This article is from the Australian Property Journal archive
THE Federal Government’s proposed planning changes to airport boundaries will jeopardise $33.5 billion worth of new developments in Sydney, Melbourne, Brisbane, Perth and Canberra.
The Urban Taskforce said the Draft National Airports Safeguarding Framework currently open to public scrutiny is a recipe for planning chaos and could affect hundreds of thousands of landowners.
Law firm Gadens has reviewed the legal issues, Wilkinson Murray examined the acoustic implications, CBRE assessed the planning and land use issues, and MacroPlanDimasi investigated the economic impacts of the new approach.
Together they found the proposed changes will threaten 134,300 new dwelling on more than 1,000 sq km of prime land — affecting Sydney, Perth, Brisbane, Melbourne and Canberra.
Perth, Sydney and Canberra will be hardest hit. In Sydney the impact could jeopardise as many as 34,100 dwellings, valued at $8.5 billion across an area of 63 sq km. Whilst in Perth as many as 35,200 dwellings worth $8.8 billion across an area of 251 sq km and in Canberra 39,600 dwellings, worth $7.9 billion across an area of 566 sq km will be worse affected.
In Melbourne the impact could jeopardise as many as 10,400 dwellings, valued at $4.5 billion across an area of 74 sq km and in Brisbane as many as 15,000 dwellings, worth $3.7 billion across an area of 163 sq km, are threatened.
Urban Taskforce CEO Chris Johnson said the Federal Government’s incursion into land planning around every airport in Australia is not based on evidence or detailed research, it is selectively applied to suit the operators of airports and with multiple controls can only lead to planning chaos.
“We commissioned four leaders in their field with expertise in airports, acoustics, planning, legal issues and economic impact and all four have given the proposed system a fail.
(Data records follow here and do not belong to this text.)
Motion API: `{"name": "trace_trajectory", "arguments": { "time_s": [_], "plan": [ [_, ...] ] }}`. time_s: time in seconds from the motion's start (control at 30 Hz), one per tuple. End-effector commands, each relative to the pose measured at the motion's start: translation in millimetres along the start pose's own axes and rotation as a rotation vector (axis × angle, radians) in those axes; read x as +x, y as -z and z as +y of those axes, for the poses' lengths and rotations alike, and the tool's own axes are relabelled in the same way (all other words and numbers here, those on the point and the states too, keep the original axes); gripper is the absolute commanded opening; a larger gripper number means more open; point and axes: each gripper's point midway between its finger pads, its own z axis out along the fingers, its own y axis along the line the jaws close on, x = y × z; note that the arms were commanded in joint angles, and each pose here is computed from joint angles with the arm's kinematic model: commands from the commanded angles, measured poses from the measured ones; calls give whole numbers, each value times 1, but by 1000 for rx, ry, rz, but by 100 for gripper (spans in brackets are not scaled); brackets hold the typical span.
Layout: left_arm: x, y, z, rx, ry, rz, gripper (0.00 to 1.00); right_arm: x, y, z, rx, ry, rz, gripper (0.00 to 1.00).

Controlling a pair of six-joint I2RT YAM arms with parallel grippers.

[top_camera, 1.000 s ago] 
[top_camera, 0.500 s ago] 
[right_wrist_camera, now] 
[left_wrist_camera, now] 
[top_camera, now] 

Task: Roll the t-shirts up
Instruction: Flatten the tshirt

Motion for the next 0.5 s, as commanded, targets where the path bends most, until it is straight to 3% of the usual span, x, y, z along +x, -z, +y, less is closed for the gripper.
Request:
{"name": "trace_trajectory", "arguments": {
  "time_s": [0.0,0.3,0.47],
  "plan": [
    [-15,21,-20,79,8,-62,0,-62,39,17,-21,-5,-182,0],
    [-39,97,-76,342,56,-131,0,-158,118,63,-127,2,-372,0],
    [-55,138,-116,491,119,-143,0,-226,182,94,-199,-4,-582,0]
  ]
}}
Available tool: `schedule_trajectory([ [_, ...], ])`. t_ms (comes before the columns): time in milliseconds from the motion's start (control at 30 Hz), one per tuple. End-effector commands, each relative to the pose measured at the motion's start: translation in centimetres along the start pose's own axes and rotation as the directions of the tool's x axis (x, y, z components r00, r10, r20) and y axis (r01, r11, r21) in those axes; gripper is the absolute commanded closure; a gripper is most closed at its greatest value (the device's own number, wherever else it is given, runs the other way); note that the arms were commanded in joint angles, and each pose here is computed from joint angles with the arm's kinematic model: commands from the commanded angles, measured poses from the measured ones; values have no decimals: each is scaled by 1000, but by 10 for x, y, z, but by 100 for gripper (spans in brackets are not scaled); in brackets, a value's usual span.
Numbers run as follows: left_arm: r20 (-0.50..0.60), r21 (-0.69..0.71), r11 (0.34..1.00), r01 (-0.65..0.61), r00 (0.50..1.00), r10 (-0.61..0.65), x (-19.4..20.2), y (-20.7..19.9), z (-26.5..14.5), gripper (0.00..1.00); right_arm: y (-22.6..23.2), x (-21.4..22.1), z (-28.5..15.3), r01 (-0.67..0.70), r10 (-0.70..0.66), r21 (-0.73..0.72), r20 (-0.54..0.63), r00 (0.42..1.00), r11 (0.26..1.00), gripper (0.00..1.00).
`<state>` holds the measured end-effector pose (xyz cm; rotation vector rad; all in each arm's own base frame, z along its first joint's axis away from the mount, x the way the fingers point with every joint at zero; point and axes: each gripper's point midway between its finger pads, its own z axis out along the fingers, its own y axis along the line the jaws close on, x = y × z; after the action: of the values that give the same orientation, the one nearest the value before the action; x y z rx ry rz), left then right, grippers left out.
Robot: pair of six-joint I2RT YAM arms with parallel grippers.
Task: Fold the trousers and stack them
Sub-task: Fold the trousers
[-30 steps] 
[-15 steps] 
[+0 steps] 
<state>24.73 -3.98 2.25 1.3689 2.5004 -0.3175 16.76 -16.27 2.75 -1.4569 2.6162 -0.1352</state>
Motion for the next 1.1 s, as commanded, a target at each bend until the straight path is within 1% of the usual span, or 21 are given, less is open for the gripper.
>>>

“All of these experts believe that no case has been made for a change to how noise impact is controlled around airports from the current ANEF system which has been operating in Australia for 35 years and in America for 50 years. The addition of N60, N65 and N70 noise contours can only confuse everybody and lead to contestible planning decisions that will end up in the courts,” he added.
Johnson said there seems to be no regulatory impact statement as required by COAG, no assessment of the billions of dollars of property investment that could be effected, no explanation of the logic behind the proposed controls and a questionable bias against greenfield housing over brownfield developments.
He has urged all councils and state governments to read the detailed expert reports the Urban Taskforce commissioned before making submissions to the Federal Government. The deadline ends on March 15.
Johnson said even the Federal Government’s supposed reason for changing how airport noise is measured is deeply flawed.
“The report states that it is because of increasing complaints outside the ANEF system that something new is needed. Urban Taskforce Australia researched the incidence of complaints outside the normal area at Sydney airport and found that 90% of complaints were made by three serial complainers with the largest number of complaints coming from distant Kellyville where a single person logged 1,663 complaints.
“To restructure planning rules across hundreds of sq km based on a few serial complainers that are not even near airports seems most bizarre,” he concluded.
“On behalf of the dozens of councils and many hundreds of thousands of landowners around airports the Urban Taskforce believes the Draft National Airports Safeguarding Framework should be scrapped immediately and that all governments should retain the current ANEF system. We can’t let the prosperity of the nation be sacrificed to narrow sectional interests,” Johnson concluded.